Seriously, throw that saw in the dumpster and buy a safe device. You only have one life to live (and preferably with all attachment still to it)


----------



## infomet (Mar 16, 2007)

AH, Belgian, hello.
We really needed a shot of the old "We do it differently in Europe." thing. I haven't heard it for a while and it always gets my circulation going! Were you talking about Monkeyman's unguarded saw or Kellog's excellent rig with a full guard?

Fortunately many of us still believe in personal choice rather than creeping government by incompetent people who live to make decisions by others. We have creep, of course, just much less than "enlightened" Europe! I'd far rather a few people get their hands cut off than a few hundred million be arbitrarily restricted in their activities! By the way, whom do you want making "your" decisions? Ah yes, the European Parliament, now there's a great, efficient, and effective organization! HO HO.

BTW, I have travelled extensively in Europe and done business there. I love many things about it but have no patience with the overreaching regulatory frenzy that is going on! I expect you will become completely paralyzed and noncompetitive if things continue as they are. We are on the same road, just a generation or two behind you!

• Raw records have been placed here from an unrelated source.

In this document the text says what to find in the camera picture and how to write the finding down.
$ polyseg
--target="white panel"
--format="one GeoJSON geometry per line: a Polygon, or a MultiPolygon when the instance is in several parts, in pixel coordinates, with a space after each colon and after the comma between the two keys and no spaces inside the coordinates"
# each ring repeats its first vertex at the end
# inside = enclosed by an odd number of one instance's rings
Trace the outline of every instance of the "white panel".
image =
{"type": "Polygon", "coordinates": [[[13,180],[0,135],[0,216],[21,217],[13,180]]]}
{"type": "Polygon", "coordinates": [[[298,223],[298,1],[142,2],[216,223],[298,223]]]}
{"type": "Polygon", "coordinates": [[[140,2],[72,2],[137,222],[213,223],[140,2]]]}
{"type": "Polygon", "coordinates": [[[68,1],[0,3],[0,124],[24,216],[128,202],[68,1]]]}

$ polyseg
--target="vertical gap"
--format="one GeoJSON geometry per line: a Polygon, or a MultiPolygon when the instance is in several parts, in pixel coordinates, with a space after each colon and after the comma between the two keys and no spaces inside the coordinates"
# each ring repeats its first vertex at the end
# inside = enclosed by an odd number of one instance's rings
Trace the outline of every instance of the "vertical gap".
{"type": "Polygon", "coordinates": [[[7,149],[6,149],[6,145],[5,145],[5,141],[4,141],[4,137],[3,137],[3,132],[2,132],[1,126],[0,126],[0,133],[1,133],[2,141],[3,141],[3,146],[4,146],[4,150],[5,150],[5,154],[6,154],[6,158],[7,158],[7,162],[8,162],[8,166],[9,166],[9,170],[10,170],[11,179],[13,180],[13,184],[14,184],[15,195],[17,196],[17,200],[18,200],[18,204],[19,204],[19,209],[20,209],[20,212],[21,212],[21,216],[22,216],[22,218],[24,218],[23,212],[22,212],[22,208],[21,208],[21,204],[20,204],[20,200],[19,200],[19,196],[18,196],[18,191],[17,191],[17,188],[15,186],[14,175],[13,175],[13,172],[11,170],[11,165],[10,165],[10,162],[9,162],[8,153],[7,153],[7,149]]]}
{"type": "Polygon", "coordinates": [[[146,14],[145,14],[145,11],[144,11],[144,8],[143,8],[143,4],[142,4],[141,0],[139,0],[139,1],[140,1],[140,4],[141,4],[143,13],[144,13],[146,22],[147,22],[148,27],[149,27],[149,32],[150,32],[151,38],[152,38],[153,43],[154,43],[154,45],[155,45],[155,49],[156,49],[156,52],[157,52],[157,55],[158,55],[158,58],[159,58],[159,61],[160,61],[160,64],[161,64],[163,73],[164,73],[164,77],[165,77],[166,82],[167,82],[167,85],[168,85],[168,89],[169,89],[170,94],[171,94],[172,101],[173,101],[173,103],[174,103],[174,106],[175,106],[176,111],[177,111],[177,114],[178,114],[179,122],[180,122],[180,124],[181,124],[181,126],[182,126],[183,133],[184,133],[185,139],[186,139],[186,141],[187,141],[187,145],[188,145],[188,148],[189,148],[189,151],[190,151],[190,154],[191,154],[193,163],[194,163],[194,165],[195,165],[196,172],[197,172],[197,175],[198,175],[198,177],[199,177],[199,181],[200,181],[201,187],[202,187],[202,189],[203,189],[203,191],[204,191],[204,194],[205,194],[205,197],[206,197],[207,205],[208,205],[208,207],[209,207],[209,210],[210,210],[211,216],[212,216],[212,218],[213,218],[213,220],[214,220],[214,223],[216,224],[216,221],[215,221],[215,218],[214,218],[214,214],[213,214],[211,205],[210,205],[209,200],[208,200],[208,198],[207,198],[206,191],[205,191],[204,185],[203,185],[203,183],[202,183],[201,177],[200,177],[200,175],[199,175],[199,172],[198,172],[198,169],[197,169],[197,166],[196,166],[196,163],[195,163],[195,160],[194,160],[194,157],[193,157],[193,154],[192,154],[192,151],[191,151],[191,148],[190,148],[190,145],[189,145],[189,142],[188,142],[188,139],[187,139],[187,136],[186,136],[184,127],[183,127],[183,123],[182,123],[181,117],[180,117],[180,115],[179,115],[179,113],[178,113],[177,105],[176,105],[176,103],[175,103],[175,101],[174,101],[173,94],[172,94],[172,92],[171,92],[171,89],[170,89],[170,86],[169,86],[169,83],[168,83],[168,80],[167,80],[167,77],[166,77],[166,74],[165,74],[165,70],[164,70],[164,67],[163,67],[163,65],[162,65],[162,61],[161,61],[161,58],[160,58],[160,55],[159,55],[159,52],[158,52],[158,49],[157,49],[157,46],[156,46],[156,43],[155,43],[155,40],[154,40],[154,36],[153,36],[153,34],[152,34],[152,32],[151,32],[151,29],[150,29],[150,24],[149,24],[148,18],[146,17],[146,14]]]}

Well, anyway, this is not a political forum and everyone interested in trees is welcome, as far as I can tell, even Europeans. What are your sawing acivities?

Proudly making my own stupid mistakes,


----------



## Haywire Haywood (Mar 16, 2007)

---steps up on his soap box, waves to the crowd---​
This is where I part with the Safety Harpies. It's his saw, for his personal use to be operated on his property. He's aware that it's a dangerous thing to use, especially in it's current configuration. He is solely and totally responsible for the results of him using it. It is nobody's business or duty to protect him from lopping off his arm and neither the saw's manufacturer nor the farmer that brought it to him (at his request) should hold one little thread of liability. If he were operating a business and hiring folk to run it, or having his children run it, then that would be a different situation of course. There's a fine line between being safety conscious and being a Safety Harpy. We as a nation are close to crossing that line, and if my perception is correct, our European friends have forgotten there ever was one. I don't like "the man" in my backyard trying to protect me from myself.

Ian

---soap box collapses under his weight, crowd laughs uncontrollably and he promptly sues Dial Soap Co. for defamation of character---​


----------



## kellog (Mar 16, 2007)

*Reply to Belgian*

Belgian, it is always good to hear other perspectives on an issue especially from totally outside the region. As we all know "None of us is as smart as all of us". 

Do you think that this unit can be made safe or do you think it really should be thrown out?

Also can you weigh in on the Chainsaw verses a properly guarded Cordwood saw issue?


----------



## 59Billy (Mar 16, 2007)

Hey, infomet and Haywire -- you guys sound like a couple of dangerous anarchists. I'm going to have to report you to the Safety Police.



For your own good, of course.


----------



## NYCHA FORESTER (Mar 16, 2007)

JeffHK454 said:


> WOW!!! that thing scares the hell out of me and your like 1500 miles away!



Me too


----------



## belgian (Mar 16, 2007)

I didn't realise I was opening a can of worms here   I will not going into a debate of Europe is better than the US or vice versa, I hate politics, so that's why I don't post much in Off Topic. If you don't like to live in Europe, fine with me. But I agree with you that we have too many regulations over here that limit one's personal freedom wayyyy too much to my liking. I like also several conservative values you americans still cherish such as the right to possess arms, etc.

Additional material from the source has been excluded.